Impact of state on informal reasoning : results in case-by-case mental simulation. ('if... then... otherwise... and that as well.. blablabla'). The number of considerations grow exponentially. Consider, if a stateless procedure is dependent to the stateful procedure, it becomes a stateful procedure as well.
What we have to do : limit and manage the state.
The difficulty is that when control is an implicit part of the language (as it always is). When a programmer codes, he/she must be forced to specify how the system should work(in the matter of context) but not simply what is desired. Hence they are forced to over-specify the problem.
These behavior makes reader to infer the 'how's of a programmer. The program is ought to be written in some order (in a imperative manner).
Another control-related problem : concurrency (that affects testing as well). Common model is 'shared-state concurrency', that specifies the explicit control synchronization.
(Brooks, 1986) Many of the classic problems developing software products derivce from this essential complexity and its nonlinear increase with size.
(Djikstra, 1972) ... there is some kind of law of nature telling us that intellectual effort needed grows with the square of program length.
Dead code, unnecessary (data) abstraction
It has evolved as the dominant method of general software development of traditional computers, and many of its characteristics spring from a desire to facilitate state-based computation.
State
- Object => some states & set of procedures accessing and manipulating that state
- Problem with OOP : encapsulation based integrity constraint is strongly biased toward single-object contstraints.
- Object identity : can be considered to ba a rejection of the relational algebra. => forced to adopt creation of value objects.
Control
- Achieves concurrency control with message-passing model
=> OOP suffers greatly from state-derived and control-derived complexity.
FP has its roots in completely stateless lambda calculus.
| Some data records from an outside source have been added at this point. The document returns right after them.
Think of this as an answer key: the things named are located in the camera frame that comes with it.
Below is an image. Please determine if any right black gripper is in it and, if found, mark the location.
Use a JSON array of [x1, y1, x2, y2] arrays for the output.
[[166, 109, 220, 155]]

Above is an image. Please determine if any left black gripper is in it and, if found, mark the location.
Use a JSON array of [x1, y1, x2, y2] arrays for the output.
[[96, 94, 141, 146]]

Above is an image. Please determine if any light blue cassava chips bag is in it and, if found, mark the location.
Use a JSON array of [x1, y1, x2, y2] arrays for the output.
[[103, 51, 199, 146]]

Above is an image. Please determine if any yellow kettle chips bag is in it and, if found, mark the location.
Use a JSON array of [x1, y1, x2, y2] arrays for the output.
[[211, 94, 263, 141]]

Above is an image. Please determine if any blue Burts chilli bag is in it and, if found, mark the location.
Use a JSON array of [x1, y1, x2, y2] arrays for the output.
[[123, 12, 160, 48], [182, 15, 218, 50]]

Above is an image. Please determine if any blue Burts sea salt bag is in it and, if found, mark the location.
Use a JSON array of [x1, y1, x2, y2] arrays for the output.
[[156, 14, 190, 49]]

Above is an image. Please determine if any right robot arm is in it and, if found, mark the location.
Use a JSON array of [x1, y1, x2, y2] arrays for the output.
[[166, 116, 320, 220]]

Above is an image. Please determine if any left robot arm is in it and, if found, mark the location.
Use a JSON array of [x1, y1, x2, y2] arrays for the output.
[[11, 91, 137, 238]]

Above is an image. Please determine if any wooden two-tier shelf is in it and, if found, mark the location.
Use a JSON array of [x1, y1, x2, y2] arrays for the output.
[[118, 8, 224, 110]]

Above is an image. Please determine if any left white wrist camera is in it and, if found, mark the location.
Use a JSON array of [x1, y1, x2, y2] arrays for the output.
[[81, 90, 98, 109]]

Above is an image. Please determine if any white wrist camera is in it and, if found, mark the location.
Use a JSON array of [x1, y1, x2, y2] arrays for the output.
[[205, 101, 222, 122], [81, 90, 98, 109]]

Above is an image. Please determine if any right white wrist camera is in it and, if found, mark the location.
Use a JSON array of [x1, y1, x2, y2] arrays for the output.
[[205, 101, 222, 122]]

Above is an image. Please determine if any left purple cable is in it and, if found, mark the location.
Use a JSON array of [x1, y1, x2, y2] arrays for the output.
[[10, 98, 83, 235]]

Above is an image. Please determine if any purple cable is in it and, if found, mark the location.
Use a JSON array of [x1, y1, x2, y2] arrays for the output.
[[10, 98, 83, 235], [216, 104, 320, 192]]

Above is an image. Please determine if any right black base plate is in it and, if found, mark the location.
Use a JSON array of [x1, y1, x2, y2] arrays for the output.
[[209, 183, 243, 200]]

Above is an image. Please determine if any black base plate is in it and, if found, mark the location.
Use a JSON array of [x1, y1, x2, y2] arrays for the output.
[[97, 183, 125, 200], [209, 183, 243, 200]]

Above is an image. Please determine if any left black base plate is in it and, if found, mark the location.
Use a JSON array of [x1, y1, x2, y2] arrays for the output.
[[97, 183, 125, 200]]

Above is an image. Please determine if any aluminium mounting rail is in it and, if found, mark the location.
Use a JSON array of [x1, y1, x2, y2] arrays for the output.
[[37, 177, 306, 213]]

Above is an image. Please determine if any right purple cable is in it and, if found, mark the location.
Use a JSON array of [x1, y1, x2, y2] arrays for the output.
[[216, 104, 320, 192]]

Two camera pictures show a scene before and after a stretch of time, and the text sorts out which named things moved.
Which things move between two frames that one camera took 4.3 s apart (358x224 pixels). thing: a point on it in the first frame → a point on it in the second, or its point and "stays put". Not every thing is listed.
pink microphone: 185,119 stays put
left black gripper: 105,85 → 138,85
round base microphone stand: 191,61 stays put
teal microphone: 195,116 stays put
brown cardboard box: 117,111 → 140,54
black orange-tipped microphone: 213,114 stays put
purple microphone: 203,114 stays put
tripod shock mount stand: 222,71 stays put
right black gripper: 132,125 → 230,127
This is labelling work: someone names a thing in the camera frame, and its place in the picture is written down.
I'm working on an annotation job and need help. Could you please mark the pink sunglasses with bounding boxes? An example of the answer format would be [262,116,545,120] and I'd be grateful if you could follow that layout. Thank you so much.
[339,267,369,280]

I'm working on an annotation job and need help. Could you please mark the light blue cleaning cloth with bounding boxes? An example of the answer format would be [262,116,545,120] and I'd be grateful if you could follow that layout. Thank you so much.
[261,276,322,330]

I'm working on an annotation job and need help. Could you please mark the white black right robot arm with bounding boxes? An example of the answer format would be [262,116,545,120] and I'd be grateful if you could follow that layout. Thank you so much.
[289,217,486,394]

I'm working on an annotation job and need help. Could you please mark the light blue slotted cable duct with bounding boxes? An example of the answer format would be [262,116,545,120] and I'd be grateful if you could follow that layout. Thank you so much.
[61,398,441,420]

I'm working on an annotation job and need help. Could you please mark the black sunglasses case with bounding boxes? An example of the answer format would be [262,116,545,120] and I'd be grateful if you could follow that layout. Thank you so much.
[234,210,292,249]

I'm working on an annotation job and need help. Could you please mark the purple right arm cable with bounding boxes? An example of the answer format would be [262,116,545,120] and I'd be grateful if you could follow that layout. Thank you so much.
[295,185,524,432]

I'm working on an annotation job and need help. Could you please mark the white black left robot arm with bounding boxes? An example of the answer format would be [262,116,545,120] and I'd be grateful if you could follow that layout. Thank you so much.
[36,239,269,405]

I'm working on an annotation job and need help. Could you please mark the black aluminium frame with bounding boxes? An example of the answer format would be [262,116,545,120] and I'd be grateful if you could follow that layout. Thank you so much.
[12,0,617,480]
The untyped lambda calculus is known to be equivalent in power to the standard stateful abstraction of compution : the Turing machine.
State
- It avoids state and gains property of referential transparancy.
- Informal reasoning gets effective.
- Encourages a more abstract use of control (fold, map, filter, foreach)
Kinds of state
- Achieve state by passing extra parameters to the procedure.
- Use functional values to stimulate state.
There is no reason why the functional sytyle of programming cannot be adopted in stateful languages => Birth of scala language?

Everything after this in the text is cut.